Well at least the Eagles made it to the Superbowl. I grew up rooting for the Eagles. Dad had a love/hate relationship with McNabb back in the 2000s until he was traded to DC. Sadly, he's not here to watch the game with me, but I do like to think that he's providing a little "divine intervention" for this game.
That being said, seeing the Eagles at the Superbowl is probably the only thing he'd be excited about.
My dad was a civil servant and even worked on The Hill (that's Congress for people outside of the Washington DC area) for a long time before moving into Non-Governmental Organizational work. If he hated the administration between 2016-2020, he'd be absolutely livid over this one.
I'm personally very frustrated. My own work is taking things one day at a time, even though we aren't a government agent. My personal life isn't all sunshine and roses - mainly because my cat was diagnosed with kidney disease last fall. We had to make an emergency trip to the vet this morning. I miss my dad.
If I didn't know that I would not do well, I'd run off and become a mysteriously cranky old hermit in the wilderness.
But I've read Jon Krakauer's Into the Wild. I know that the reality of living off the grid is far from the fictional romanizations that I've read in books and seen in movies.

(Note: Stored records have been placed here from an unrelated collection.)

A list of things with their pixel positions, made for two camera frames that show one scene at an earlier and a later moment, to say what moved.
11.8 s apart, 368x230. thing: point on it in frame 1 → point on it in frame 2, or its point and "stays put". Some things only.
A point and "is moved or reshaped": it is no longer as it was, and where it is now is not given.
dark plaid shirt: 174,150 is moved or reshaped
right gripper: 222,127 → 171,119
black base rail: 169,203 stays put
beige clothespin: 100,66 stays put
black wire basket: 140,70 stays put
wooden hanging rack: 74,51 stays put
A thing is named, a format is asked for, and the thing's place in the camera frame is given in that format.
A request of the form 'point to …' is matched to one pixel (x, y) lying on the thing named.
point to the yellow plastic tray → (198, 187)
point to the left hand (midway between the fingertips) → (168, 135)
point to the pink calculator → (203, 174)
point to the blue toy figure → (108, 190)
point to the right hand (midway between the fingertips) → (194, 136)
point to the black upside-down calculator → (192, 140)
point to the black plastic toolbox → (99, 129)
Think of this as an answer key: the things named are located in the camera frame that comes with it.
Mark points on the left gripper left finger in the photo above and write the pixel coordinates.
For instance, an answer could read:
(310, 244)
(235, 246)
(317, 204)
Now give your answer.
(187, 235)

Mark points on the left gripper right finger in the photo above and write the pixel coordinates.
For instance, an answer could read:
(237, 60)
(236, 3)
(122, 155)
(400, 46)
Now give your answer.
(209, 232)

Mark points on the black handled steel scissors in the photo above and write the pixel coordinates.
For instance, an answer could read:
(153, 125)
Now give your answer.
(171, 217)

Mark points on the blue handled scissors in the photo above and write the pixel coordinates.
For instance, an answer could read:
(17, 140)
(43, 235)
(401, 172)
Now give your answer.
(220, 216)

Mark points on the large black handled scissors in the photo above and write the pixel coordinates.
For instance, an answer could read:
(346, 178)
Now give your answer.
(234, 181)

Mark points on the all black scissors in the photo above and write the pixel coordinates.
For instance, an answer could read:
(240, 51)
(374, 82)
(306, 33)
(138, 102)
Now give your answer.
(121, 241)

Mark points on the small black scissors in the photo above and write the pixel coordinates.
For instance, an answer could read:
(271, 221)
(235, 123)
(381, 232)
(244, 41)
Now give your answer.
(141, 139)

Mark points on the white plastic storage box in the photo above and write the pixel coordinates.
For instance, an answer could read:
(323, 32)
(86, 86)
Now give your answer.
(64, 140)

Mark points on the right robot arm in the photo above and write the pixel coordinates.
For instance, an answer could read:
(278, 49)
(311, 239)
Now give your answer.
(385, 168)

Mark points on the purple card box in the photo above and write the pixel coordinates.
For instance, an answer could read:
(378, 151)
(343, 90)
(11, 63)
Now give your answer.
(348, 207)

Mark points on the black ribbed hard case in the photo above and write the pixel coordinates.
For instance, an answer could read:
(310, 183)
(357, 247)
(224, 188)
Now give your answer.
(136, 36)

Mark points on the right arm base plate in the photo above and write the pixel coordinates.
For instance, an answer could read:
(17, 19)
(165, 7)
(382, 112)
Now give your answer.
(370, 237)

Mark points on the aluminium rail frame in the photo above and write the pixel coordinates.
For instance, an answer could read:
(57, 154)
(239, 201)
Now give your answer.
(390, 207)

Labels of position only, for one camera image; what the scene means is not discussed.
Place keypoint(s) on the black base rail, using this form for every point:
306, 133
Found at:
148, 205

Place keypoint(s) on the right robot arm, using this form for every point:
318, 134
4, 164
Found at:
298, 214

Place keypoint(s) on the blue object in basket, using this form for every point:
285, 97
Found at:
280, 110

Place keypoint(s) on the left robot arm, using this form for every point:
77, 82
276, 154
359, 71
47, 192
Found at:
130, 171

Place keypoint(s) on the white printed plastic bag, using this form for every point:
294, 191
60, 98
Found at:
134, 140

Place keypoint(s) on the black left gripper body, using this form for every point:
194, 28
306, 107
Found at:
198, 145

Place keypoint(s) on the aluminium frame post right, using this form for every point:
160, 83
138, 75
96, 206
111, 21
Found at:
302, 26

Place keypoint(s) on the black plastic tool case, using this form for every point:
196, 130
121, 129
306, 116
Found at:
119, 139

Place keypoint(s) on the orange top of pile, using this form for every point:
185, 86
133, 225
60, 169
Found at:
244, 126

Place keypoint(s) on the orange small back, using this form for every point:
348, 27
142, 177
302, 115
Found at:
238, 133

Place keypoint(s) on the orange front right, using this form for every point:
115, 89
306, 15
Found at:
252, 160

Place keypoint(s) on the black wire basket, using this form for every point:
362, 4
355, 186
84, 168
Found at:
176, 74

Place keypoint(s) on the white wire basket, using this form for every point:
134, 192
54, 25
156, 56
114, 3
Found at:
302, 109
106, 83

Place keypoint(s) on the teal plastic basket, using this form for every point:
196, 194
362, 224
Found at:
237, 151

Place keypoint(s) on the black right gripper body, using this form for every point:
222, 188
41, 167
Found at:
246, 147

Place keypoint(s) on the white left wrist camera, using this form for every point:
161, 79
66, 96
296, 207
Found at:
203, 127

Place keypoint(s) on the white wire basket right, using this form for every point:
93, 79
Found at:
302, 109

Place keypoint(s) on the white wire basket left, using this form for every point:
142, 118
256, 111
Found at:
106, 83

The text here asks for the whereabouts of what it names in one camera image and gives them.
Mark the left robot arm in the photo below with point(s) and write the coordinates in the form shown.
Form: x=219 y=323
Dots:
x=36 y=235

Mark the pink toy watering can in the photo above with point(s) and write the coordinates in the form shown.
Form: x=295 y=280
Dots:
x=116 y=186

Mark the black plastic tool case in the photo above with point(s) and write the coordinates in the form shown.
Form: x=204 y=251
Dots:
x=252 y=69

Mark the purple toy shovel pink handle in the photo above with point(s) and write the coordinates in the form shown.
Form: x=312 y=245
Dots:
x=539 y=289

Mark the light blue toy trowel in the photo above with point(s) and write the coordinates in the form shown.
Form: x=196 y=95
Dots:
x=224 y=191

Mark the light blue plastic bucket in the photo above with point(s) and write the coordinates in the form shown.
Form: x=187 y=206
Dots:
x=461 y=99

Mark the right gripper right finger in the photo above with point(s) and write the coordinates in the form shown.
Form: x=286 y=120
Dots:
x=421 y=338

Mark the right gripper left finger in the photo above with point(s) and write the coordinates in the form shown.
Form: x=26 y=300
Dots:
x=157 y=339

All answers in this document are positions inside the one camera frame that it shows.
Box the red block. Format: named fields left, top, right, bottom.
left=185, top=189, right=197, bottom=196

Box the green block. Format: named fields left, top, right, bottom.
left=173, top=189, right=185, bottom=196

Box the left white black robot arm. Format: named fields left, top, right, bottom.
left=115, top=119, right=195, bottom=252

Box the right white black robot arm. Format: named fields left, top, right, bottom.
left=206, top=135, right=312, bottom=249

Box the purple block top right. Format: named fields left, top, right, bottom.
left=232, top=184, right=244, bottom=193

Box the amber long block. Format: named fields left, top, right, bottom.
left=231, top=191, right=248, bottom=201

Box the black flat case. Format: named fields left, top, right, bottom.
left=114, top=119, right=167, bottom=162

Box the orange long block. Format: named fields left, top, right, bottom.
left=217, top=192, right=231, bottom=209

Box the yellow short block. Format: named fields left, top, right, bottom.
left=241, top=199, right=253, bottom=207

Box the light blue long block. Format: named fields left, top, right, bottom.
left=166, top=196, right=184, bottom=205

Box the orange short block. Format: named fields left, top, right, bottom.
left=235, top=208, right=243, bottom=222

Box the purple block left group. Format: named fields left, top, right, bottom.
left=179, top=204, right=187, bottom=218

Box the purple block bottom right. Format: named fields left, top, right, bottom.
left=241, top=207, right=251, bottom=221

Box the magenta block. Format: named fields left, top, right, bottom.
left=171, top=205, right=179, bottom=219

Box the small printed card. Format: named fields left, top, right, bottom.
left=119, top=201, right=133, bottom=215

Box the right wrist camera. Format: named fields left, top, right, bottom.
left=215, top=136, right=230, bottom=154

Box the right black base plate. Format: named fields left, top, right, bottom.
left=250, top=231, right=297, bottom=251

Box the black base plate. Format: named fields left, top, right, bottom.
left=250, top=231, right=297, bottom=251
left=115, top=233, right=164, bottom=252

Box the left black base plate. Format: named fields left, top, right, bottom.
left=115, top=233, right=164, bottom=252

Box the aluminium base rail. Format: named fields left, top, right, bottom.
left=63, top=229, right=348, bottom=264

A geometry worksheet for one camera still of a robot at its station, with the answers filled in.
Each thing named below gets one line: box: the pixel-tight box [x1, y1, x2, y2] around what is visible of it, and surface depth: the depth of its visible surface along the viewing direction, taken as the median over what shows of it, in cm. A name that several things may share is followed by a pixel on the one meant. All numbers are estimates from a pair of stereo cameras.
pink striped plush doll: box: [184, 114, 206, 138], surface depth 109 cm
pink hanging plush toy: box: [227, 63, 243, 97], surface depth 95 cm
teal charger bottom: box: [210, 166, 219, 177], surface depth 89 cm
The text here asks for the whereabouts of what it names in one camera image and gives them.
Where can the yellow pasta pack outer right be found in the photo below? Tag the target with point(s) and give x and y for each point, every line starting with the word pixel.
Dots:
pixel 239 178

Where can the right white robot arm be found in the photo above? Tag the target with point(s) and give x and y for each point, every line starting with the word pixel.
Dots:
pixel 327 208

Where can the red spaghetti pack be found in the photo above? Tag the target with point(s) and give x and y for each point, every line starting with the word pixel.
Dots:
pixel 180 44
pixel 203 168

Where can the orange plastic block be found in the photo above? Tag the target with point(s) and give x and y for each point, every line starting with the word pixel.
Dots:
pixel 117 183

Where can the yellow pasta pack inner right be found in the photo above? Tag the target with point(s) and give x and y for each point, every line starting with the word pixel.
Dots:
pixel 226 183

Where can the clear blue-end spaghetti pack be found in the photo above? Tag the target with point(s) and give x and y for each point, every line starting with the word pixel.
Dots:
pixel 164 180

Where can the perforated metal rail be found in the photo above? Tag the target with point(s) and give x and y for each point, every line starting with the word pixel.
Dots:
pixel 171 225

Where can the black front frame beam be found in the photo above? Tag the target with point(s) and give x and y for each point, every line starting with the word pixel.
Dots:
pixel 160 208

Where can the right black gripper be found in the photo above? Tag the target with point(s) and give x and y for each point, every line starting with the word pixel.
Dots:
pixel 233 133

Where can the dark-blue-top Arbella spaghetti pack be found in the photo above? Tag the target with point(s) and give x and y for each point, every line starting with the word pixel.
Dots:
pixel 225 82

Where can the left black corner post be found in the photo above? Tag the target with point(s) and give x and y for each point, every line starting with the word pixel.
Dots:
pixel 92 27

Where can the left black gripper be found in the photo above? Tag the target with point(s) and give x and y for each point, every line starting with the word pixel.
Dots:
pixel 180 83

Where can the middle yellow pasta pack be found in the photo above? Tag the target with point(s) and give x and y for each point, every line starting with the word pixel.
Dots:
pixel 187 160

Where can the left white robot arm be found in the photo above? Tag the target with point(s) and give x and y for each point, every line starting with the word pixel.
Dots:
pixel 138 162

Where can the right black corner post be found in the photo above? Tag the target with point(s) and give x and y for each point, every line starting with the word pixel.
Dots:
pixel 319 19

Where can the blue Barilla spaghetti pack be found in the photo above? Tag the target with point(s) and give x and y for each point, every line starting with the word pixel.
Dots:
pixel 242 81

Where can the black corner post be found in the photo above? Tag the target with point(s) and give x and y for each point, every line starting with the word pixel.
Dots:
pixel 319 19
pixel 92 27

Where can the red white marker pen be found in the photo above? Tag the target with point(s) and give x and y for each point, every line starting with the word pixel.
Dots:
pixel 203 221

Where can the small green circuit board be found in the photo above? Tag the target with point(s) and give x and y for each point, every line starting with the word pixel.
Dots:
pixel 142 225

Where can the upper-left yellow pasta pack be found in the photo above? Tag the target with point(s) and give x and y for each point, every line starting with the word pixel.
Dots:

You might recall that last year, I was on a Mount Everest kick. Specifically, I was hyper focused on the 1996 tragedy. I watched a ton of YouTube videos and read three books on the events that led to a group of climbers dying after reaching the top of the mountain. One of those books was Krakauer's Into Thin Air. It's his version of the disaster. He had been on one of the two expeditions that chose to climb. He'd been hired to write an article about the changing industry around tour groups climbing Everest. It was only a coincidence that disaster struck.
Prior to publishing Into Thin Air, Krakauer had famously written an article for "Outside" magazine and then the full length novel Into the Wild on one young man's ambition to leave civilization and live in the wilderness.
On paper, I have a few similarities to Chris McCandless - the man who would become the focal point of Into the Wild. We both grew up in the Virginia suburbs right outside of Washington DC. Our dad's worked for the government. We both had/have a passion for the great outdoors. I honestly saw a bit of myself in McCandless.
Except, I didn't leave after college to become a wanderer of the United States. I never loss touch with my parents or my sibling and I never spent much time off the East Coast.
But I wanted to.
There was a time where I wasn't sure what I was going to do after college. Sure I was getting a good degree from a really good school, but I didn't have much in the way of grades and I was honestly a bit burnt out from academia.
Directionless, I applied to job about job after job until I managed to find one in a category I'd thought I'd like: market research. It would take almost another decade before I changed careers completely and started to find a passion.
However, there was a part of me that just wanted to take off and see where I ended up.
Unfortunately, I need a bit more stability than the wandering lifestyle allows. I like plans and routines. I budget and stick to it (when my life isn't out of balance). I research and crowd source (almost to my own determent) before making a decision. I don't like uncertainty.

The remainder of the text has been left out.